AIM OF THE EXERCISE - Whenever a line in the records below contains "this", pick it out.

INFORMATION PROVIDED -
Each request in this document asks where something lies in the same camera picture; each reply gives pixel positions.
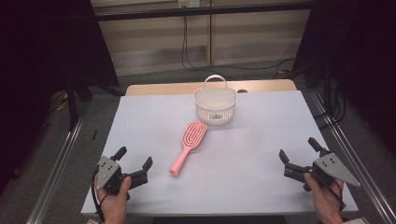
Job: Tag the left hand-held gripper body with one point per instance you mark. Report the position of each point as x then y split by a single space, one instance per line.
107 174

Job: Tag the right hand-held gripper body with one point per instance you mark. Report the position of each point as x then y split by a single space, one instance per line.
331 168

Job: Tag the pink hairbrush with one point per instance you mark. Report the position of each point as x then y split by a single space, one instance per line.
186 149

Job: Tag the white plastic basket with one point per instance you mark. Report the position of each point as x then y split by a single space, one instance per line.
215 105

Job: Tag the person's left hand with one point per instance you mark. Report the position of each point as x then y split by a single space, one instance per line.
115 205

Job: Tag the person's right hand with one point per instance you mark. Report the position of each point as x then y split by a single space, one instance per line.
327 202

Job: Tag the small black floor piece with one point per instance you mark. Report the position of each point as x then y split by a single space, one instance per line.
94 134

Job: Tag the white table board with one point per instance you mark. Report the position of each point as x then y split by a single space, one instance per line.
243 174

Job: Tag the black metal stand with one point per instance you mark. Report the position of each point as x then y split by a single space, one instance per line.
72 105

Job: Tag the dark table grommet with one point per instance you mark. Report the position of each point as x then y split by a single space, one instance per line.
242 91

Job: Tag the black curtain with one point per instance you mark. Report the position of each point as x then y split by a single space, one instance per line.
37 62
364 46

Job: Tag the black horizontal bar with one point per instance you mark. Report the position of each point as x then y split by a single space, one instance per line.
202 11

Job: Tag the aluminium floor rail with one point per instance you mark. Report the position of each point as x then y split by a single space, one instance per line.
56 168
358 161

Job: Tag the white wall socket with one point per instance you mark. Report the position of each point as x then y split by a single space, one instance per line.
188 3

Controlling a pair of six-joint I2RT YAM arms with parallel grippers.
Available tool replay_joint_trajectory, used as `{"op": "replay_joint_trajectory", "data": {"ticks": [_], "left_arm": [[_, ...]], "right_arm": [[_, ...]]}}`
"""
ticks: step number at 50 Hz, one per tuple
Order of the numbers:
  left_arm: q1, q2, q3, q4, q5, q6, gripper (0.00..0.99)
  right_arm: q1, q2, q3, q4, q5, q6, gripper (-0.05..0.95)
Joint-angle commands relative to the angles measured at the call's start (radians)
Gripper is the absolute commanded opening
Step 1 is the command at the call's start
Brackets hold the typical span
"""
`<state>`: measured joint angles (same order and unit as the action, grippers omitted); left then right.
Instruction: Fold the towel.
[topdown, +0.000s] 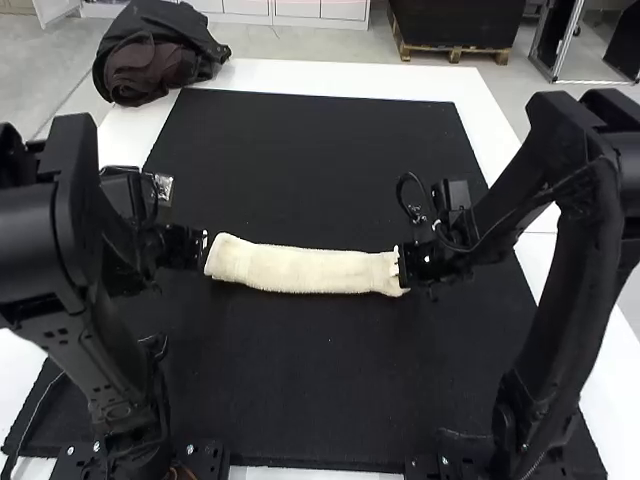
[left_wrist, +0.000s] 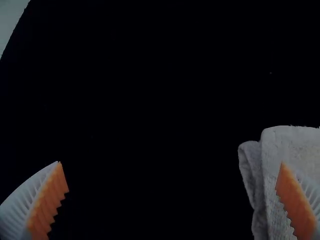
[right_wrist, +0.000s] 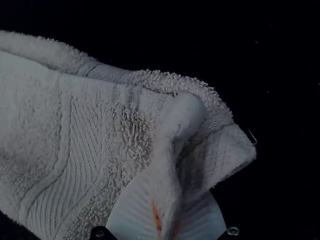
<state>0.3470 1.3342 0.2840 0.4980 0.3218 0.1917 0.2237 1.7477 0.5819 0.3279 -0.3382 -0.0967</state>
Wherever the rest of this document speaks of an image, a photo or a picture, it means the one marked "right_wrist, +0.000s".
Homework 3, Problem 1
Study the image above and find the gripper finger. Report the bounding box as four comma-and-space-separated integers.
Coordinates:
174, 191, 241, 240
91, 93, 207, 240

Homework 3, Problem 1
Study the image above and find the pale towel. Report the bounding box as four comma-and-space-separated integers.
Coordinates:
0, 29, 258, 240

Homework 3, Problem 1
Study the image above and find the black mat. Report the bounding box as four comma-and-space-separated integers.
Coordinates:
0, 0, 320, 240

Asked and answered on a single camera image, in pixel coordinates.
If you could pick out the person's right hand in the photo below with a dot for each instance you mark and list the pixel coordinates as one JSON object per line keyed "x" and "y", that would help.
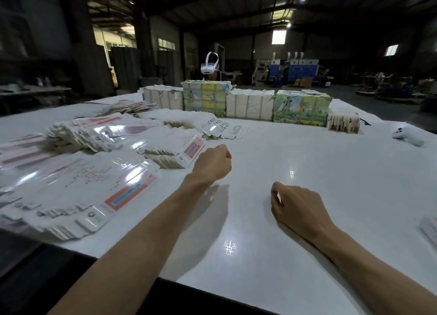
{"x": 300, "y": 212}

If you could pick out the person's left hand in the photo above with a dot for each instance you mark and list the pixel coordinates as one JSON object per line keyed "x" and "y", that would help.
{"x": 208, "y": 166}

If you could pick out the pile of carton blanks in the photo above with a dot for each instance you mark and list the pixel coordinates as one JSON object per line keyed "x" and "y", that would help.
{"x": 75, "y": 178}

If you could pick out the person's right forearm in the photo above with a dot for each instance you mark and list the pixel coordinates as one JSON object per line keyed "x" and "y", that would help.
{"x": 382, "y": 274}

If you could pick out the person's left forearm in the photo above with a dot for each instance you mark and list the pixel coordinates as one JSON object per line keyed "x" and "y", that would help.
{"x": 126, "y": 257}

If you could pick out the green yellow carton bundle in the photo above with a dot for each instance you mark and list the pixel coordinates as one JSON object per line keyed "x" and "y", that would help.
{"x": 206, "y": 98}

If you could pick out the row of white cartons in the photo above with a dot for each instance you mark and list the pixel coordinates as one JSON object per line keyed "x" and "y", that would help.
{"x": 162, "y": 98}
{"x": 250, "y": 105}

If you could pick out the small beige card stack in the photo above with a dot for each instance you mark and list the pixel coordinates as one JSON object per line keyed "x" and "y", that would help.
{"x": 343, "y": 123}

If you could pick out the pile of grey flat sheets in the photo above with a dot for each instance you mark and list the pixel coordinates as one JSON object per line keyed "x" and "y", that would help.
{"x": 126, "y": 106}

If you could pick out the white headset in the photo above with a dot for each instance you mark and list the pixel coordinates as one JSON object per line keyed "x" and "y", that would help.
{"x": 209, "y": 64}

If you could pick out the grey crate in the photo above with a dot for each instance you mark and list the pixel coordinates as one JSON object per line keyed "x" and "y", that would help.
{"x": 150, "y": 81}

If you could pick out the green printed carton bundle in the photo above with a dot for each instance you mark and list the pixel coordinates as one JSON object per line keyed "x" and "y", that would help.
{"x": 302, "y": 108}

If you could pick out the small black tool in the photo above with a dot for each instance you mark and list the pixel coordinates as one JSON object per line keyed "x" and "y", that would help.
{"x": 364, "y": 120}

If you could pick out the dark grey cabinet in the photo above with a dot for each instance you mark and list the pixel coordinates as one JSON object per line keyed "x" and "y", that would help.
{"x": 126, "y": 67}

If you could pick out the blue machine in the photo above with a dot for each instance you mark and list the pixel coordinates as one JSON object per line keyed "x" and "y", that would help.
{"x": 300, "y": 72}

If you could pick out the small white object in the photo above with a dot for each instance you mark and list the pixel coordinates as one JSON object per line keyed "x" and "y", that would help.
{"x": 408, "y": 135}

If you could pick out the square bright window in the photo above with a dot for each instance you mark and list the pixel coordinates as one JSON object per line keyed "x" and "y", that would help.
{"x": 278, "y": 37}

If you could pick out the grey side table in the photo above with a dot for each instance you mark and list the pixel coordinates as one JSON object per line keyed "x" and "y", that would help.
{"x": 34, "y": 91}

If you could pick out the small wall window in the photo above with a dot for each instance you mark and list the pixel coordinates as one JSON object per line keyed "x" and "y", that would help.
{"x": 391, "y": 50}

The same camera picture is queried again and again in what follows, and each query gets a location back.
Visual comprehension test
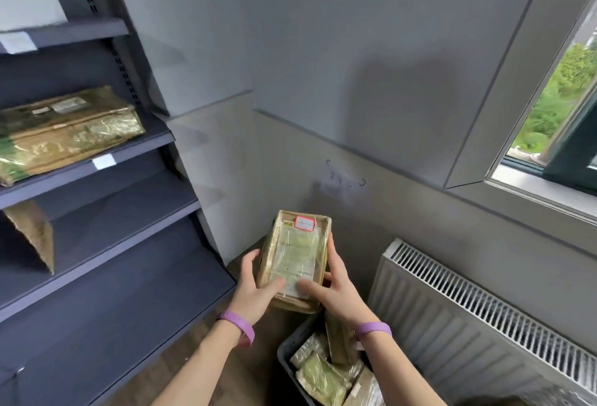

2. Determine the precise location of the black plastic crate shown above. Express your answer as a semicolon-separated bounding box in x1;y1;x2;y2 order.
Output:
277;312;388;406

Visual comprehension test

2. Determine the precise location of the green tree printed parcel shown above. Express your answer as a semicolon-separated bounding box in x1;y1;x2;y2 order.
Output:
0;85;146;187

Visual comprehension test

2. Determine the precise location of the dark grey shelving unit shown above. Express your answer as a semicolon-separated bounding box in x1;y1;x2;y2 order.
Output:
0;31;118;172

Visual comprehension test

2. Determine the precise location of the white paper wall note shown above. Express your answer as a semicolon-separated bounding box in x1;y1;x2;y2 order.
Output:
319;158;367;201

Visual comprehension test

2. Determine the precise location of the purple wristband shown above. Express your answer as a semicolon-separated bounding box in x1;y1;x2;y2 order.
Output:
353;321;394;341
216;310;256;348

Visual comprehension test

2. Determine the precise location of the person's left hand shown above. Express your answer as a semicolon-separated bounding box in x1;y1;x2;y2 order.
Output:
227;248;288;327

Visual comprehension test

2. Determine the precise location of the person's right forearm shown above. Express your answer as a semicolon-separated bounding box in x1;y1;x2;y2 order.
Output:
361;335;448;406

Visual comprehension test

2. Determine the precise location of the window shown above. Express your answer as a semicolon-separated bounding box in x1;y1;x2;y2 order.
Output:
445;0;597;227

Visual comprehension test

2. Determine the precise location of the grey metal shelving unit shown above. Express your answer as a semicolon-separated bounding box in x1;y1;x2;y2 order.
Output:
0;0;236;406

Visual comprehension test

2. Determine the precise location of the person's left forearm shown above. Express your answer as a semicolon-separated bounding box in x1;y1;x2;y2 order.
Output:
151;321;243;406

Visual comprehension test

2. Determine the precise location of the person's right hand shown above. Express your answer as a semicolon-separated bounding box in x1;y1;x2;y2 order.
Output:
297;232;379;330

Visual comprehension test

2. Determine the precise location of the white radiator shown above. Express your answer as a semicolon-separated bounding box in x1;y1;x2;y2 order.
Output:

TASK SOLUTION -
Each request in this document asks where something lies in the same camera picture; each reply gives pixel positions.
Wherever the rest of this document speaks of an image, a photo or a picture, it means the one marked "right_wrist, +0.000s".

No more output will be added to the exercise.